WHAT YOU ARE ASKED TO DO
Each line of the listing below must be retyped exactly, with images left out.

──────────────────────────────

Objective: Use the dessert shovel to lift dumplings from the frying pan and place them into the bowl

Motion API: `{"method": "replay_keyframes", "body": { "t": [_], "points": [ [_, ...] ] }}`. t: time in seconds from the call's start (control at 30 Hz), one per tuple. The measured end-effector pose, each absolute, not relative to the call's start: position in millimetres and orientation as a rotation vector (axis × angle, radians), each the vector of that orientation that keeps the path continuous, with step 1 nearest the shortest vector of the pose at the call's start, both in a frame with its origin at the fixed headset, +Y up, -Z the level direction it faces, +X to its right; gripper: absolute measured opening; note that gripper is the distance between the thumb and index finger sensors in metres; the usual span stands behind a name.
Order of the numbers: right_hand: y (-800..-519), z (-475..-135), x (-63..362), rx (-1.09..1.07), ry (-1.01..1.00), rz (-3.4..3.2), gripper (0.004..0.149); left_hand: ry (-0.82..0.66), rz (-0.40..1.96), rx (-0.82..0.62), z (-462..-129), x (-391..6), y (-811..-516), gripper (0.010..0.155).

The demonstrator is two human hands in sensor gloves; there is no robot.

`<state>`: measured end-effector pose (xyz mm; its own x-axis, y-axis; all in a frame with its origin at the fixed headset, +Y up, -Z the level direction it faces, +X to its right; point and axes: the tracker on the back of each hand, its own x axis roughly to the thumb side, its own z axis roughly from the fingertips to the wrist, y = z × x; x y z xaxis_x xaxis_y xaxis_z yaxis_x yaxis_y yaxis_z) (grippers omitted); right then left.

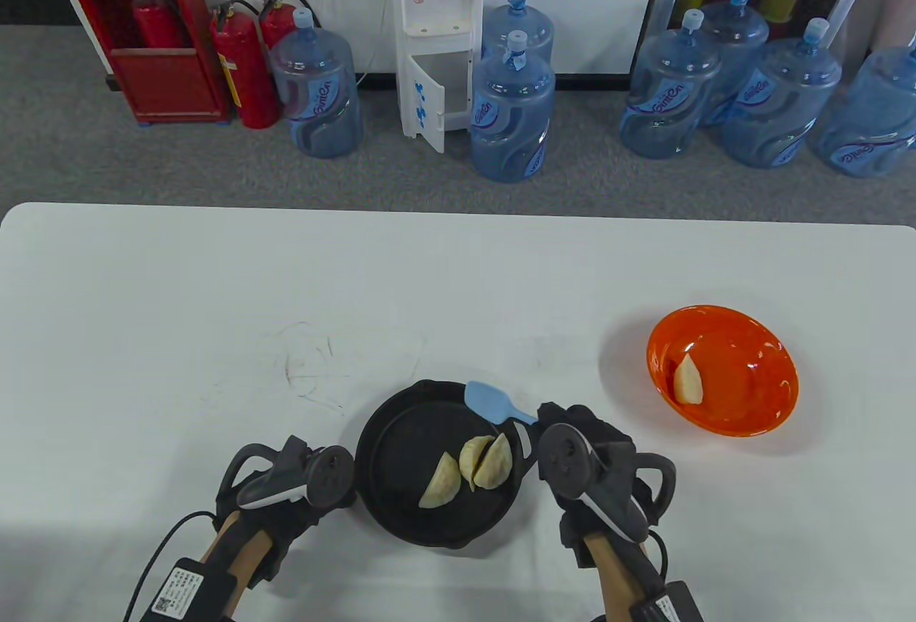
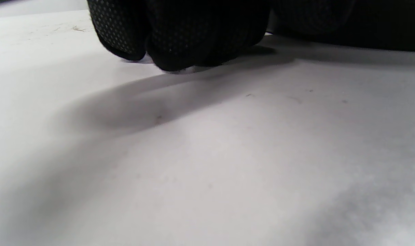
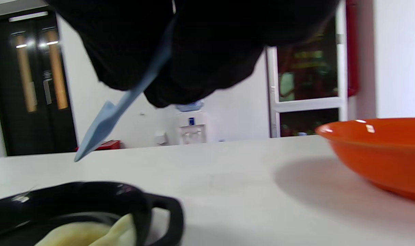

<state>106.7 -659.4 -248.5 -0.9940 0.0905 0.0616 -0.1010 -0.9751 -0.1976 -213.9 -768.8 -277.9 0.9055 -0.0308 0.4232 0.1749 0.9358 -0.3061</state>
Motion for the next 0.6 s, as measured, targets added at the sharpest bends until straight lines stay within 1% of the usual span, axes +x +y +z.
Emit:
{"method": "replay_keyframes", "body": {
  "t": [0.07, 0.17, 0.27, 0.6],
  "points": [
    [-661.4, -245.4, 91.5, 0.153, -0.269, 3.083, 0.039, -0.427, -0.111, -0.346, -277.9, -213.8, -768.8, 0.058],
    [-664.5, -242.3, 77.1, 0.204, -0.251, 3.163, 0.039, -0.426, -0.111, -0.346, -278.0, -213.8, -768.7, 0.058],
    [-667.2, -239.2, 66.6, 0.234, -0.281, 3.255, 0.039, -0.426, -0.114, -0.345, -277.9, -213.6, -768.7, 0.058],
    [-672.0, -237.6, 58.5, 0.261, -0.182, 3.310, 0.039, -0.428, -0.114, -0.347, -277.9, -213.4, -768.7, 0.057]
  ]
}}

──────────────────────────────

TASK SOLUTION
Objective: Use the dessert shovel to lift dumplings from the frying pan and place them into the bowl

Motion API: `{"method": "replay_keyframes", "body": { "t": [_], "points": [ [_, ...] ] }}`. t: time in seconds from the call's start (control at 30 Hz), one per tuple. The measured end-effector pose, each absolute, not relative to the call's start: position in millimetres and orientation as a rotation vector (axis × angle, radians), each the vector of that orientation that keeps the path continuous, with step 1 nearest the shortest vector of the pose at the call's start, both in a frame with its origin at the fixed headset, +Y up, -Z the level direction it faces, +X to its right; gripper: absolute measured opening; note that gripper is the distance between the thumb and index finger sensors in metres; the usual span stands behind a name.
Order of the numbers: right_hand: y (-800..-519), z (-475..-135), x (-63..362), rx (-1.09..1.07), ry (-1.01..1.00), rz (-3.4..3.2), gripper (0.004..0.149); left_hand: ry (-0.82..0.66), rz (-0.40..1.96), rx (-0.82..0.62), z (-462..-129), x (-391..6), y (-811..-516), gripper (0.010..0.155).

The demonstrator is two human hands in sensor gloves; there is no robot.

`<state>`: measured end-effector pose (xyz mm; its own x-axis, y-axis; all in a frame with its origin at the fixed headset, +Y up, -Z the level direction it faces, +X to its right; point and axes: the tracker on the back of each hand, its own x axis roughly to the thumb side, its own z axis roughly from the fingertips to the wrist, y = z × x; x y z xaxis_x xaxis_y xaxis_z yaxis_x yaxis_y yaxis_z) (grippers omitted); right then left.


<state>106.7 -659.4 -248.5 -0.9940 0.0905 0.0616 -0.1010 -0.9751 -0.1976 -213.9 -768.8 -277.9 0.9055 -0.0308 0.4232 0.1749 0.9358 -0.3061</state>
Motion for the next 0.6 s, as measured, targets added at the sharpest bends until straight lines stay within 1% of the usual span, axes +x +y +z.
Emit:
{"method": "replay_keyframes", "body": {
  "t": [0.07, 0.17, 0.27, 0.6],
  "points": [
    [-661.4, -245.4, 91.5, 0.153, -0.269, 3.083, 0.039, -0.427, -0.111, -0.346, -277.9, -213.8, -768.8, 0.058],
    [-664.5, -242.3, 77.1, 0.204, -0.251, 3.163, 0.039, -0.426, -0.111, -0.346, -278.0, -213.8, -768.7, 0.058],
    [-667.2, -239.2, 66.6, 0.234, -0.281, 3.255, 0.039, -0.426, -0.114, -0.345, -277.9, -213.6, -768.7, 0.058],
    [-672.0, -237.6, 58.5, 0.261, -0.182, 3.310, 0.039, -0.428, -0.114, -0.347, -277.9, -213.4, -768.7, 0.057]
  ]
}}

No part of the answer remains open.